▶ What to work on
The listing below holds a line with "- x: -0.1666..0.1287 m" and a line with "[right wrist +". Reproduce those two lines exactly, plus everything between them.

▶ Records supplied

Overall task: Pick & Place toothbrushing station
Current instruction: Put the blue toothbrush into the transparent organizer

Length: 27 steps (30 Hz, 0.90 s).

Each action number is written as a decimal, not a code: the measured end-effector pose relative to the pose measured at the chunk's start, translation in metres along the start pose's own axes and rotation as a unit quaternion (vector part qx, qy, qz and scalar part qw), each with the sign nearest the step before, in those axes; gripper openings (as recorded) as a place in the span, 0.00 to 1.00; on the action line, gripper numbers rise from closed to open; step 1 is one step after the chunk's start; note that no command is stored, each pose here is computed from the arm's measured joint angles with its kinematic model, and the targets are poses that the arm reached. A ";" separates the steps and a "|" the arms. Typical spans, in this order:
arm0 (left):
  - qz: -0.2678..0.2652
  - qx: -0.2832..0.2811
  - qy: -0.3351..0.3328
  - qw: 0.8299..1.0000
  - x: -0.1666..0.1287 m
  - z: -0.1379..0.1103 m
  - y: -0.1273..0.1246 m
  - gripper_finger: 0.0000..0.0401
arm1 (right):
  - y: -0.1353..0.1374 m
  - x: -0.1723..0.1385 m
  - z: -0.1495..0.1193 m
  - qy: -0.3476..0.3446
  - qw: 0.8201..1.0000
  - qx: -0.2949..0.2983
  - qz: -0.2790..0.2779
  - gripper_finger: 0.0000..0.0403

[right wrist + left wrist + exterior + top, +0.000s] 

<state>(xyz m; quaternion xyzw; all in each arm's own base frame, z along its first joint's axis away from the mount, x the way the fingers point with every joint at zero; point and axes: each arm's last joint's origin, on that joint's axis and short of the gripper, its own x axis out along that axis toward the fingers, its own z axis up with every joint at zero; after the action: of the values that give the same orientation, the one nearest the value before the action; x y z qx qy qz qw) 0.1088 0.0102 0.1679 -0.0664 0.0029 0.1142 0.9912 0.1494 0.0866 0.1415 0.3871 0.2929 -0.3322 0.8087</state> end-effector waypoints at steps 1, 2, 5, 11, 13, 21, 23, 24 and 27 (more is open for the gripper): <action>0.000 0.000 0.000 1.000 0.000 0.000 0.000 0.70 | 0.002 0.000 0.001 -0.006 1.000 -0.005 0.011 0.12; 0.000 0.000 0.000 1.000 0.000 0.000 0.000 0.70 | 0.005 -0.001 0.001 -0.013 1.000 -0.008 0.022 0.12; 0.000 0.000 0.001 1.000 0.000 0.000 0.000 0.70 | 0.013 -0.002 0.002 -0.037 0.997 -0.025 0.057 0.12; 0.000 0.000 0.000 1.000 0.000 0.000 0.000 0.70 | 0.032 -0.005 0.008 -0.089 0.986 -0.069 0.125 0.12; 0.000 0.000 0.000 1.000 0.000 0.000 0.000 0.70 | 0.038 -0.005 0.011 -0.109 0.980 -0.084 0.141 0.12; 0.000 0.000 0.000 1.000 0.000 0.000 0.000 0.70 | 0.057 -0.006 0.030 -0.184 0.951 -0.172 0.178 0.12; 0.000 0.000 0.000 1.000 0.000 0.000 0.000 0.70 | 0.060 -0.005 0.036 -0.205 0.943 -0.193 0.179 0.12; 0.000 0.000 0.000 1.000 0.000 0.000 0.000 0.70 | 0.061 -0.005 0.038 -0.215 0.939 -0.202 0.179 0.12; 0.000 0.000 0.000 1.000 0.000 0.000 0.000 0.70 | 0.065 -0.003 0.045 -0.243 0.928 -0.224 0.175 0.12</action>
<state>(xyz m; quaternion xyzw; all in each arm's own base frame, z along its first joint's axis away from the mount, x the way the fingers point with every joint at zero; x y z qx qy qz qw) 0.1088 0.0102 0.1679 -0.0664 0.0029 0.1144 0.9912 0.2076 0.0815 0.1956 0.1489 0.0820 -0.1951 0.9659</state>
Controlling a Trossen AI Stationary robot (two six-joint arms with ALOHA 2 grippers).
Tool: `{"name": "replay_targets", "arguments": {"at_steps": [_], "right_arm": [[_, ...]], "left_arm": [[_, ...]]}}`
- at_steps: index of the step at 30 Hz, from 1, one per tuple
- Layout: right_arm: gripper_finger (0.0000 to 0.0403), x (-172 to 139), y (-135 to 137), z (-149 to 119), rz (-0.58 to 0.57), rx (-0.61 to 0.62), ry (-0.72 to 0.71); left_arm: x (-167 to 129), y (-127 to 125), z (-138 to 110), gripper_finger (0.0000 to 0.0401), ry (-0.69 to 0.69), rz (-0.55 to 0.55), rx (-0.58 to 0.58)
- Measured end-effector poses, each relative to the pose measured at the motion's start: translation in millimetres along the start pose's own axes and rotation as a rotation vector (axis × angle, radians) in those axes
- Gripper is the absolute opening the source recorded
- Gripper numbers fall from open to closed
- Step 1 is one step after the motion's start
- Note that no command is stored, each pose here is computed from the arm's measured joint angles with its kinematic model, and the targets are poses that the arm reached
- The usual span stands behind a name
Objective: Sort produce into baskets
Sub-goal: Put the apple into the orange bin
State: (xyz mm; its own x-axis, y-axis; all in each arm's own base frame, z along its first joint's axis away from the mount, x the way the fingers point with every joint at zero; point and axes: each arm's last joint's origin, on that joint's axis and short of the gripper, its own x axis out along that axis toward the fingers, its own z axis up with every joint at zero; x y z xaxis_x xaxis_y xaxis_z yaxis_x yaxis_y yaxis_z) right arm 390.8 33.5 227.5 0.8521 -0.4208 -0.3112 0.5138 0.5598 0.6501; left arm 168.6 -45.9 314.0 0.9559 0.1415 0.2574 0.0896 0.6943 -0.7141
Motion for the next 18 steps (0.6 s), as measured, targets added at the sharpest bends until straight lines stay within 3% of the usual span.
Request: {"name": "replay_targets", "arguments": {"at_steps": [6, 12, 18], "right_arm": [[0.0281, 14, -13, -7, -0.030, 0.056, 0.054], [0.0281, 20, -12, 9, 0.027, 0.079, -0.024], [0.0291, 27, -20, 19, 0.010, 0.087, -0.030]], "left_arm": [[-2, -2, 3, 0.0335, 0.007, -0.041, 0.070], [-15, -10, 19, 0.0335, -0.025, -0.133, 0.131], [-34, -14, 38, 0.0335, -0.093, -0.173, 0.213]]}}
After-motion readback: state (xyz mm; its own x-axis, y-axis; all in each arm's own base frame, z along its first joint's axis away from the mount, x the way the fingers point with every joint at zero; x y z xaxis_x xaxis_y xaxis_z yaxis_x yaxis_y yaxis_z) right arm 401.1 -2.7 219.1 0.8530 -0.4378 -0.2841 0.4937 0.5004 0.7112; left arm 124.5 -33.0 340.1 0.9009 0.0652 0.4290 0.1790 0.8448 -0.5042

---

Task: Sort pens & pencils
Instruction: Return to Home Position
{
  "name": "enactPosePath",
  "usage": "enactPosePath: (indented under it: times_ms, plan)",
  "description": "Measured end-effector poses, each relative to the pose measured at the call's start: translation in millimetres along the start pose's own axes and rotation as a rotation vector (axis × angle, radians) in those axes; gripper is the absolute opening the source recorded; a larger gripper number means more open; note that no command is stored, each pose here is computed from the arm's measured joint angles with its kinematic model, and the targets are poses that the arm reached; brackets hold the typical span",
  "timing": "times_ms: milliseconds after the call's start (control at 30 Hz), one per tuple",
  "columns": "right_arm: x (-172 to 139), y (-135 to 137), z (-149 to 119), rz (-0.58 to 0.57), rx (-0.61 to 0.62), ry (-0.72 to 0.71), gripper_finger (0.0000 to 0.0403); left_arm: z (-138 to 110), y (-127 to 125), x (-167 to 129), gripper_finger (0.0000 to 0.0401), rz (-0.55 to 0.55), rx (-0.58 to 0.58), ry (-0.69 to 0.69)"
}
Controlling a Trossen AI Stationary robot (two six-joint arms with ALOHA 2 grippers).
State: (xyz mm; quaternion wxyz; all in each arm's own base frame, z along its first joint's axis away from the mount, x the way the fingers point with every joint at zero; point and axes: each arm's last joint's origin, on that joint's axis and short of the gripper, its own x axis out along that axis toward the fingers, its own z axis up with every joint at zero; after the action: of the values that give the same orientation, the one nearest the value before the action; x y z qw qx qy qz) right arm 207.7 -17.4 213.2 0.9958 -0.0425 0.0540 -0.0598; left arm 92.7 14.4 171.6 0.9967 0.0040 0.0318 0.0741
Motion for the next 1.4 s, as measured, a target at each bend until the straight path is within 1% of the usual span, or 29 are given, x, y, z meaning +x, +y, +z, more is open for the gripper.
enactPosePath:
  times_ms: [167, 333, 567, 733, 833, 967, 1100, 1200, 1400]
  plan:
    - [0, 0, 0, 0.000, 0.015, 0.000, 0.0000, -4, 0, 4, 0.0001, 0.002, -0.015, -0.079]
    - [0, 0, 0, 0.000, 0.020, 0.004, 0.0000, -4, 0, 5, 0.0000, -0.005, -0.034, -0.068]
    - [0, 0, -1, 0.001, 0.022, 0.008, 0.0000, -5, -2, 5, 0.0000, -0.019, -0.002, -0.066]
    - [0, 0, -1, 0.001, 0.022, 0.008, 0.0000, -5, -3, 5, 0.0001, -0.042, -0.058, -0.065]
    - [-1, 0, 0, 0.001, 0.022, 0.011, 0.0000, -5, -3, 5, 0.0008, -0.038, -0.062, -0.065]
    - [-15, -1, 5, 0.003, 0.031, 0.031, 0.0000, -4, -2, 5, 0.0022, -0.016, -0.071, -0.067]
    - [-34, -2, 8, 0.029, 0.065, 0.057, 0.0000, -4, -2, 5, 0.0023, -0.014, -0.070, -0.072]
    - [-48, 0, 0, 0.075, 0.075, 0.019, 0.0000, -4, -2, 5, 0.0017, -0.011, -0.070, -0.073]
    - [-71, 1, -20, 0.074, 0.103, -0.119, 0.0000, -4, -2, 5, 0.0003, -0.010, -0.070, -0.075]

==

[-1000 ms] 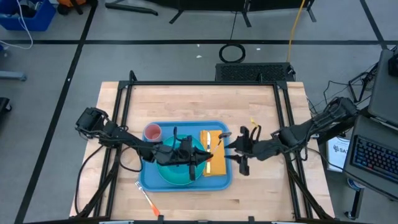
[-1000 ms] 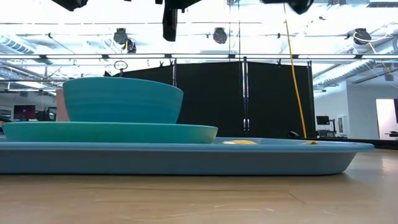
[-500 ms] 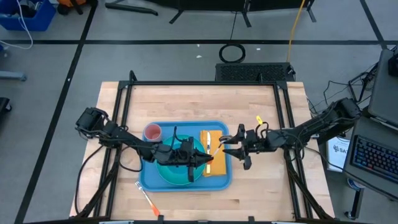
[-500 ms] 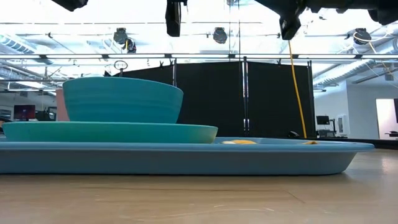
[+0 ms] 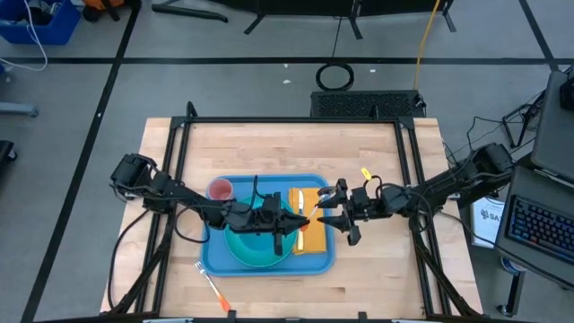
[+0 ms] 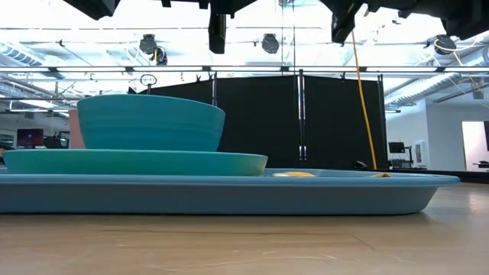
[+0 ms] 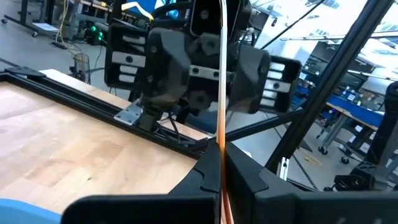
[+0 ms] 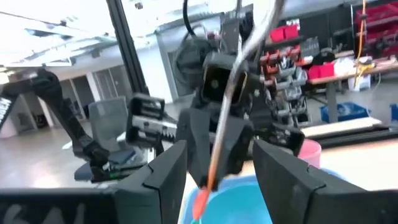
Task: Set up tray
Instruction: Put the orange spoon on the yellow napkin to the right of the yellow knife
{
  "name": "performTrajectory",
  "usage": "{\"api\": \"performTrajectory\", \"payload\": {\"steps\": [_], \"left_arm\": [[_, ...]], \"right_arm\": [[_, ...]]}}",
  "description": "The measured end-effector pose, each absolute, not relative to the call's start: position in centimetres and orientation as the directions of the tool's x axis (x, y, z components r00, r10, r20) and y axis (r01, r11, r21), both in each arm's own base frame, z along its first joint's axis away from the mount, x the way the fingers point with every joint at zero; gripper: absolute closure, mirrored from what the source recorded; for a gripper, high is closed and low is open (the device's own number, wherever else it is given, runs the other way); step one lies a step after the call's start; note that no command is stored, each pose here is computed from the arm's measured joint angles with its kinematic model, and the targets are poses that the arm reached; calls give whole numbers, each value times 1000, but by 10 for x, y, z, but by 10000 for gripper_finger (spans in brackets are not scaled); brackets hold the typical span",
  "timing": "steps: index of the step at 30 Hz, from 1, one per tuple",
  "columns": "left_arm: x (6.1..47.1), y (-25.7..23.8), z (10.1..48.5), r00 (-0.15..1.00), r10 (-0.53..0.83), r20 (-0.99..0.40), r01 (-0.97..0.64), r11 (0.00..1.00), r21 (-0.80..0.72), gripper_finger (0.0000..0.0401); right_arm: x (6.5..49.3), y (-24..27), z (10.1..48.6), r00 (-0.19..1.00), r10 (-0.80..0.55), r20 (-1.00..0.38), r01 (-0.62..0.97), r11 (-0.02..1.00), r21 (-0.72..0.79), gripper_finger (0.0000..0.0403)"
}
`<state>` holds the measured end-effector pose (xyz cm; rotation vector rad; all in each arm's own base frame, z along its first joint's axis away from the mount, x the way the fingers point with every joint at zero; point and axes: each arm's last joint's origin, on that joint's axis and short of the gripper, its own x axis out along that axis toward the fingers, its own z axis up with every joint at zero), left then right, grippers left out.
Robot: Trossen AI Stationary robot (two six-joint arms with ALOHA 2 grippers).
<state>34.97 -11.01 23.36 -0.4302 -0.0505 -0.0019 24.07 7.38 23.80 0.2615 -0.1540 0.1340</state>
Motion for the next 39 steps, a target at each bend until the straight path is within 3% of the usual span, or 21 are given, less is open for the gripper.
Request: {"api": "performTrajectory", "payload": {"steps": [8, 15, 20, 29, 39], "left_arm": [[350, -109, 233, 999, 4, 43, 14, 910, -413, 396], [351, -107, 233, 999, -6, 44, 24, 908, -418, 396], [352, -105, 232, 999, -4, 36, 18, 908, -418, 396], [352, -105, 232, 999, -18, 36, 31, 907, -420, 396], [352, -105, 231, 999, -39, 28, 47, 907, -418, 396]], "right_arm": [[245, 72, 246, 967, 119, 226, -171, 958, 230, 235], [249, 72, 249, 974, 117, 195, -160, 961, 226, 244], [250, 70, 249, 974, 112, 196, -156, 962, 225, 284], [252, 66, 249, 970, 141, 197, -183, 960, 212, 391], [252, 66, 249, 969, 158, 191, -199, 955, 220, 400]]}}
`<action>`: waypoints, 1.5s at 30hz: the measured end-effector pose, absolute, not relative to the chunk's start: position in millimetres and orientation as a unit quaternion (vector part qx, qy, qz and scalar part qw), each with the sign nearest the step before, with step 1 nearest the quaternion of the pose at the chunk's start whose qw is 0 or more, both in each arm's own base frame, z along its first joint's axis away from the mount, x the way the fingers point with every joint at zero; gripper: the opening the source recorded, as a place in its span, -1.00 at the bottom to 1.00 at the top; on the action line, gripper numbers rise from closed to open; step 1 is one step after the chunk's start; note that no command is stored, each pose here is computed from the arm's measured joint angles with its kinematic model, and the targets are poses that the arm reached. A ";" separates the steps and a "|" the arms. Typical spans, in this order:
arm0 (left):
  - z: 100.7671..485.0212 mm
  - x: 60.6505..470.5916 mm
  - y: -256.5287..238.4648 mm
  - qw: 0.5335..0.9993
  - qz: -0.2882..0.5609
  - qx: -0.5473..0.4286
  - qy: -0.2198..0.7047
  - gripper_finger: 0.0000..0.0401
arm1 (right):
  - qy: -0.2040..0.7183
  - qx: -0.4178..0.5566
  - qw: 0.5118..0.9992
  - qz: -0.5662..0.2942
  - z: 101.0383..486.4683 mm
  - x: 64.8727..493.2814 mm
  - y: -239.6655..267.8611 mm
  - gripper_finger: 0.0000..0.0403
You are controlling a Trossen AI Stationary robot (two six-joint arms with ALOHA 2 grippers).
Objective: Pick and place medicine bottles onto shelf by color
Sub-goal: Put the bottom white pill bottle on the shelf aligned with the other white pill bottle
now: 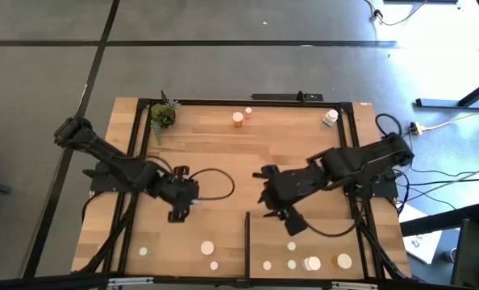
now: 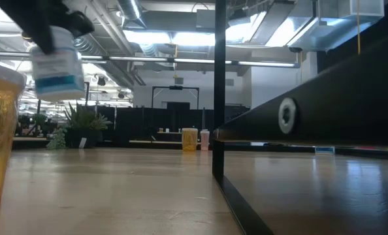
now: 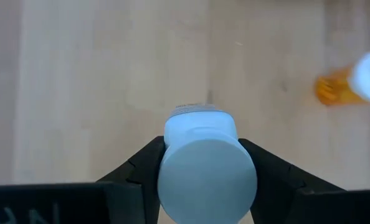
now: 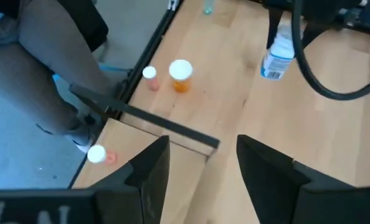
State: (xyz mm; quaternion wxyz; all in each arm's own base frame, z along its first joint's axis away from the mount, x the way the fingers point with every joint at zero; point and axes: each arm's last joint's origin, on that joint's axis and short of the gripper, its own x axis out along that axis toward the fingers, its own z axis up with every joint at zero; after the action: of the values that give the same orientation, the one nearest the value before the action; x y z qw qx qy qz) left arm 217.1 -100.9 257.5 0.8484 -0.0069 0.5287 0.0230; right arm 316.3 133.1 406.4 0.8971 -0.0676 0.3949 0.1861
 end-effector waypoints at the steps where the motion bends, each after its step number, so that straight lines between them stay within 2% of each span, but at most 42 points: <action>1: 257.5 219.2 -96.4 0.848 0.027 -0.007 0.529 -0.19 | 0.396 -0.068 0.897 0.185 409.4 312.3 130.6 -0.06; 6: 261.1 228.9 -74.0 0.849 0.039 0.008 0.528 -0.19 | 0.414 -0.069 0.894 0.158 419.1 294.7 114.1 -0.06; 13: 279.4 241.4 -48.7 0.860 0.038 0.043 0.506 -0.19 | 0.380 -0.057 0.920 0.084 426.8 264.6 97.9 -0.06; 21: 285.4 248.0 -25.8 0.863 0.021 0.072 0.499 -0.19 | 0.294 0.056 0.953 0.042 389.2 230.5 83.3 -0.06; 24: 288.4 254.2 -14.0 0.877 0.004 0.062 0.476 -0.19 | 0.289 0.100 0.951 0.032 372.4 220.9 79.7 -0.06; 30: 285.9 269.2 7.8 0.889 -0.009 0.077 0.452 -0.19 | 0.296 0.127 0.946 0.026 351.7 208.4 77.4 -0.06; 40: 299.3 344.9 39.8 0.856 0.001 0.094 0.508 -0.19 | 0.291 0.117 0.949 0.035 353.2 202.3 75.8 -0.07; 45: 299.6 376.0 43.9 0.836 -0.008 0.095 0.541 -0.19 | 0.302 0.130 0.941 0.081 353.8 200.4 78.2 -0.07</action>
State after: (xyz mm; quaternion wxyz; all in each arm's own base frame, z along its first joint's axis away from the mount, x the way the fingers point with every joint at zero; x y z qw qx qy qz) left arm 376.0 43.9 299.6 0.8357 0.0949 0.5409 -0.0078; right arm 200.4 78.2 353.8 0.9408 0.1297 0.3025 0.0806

▶ Your response
  - x: -0.1666..0.1287 m
  - z: -0.1379..0.1103 m
  - y: -0.1273..0.1246 m
  - gripper_finger: 0.0000..0.0401
arm1 (right):
  - y: -0.1353..0.1374 m
  - x: -0.1723..0.1385 m
  - z: -0.1495..0.1193 m
  - qy: -0.3476..0.3446
  - qw: 0.8201..1.0000
  - qx: -0.2949..0.2983
  - qz: -0.2790..0.2779
  - gripper_finger: 0.0000..0.0403

[right wrist + left wrist + exterior + top, +0.000s] 

Nothing more is needed to finish the exercise.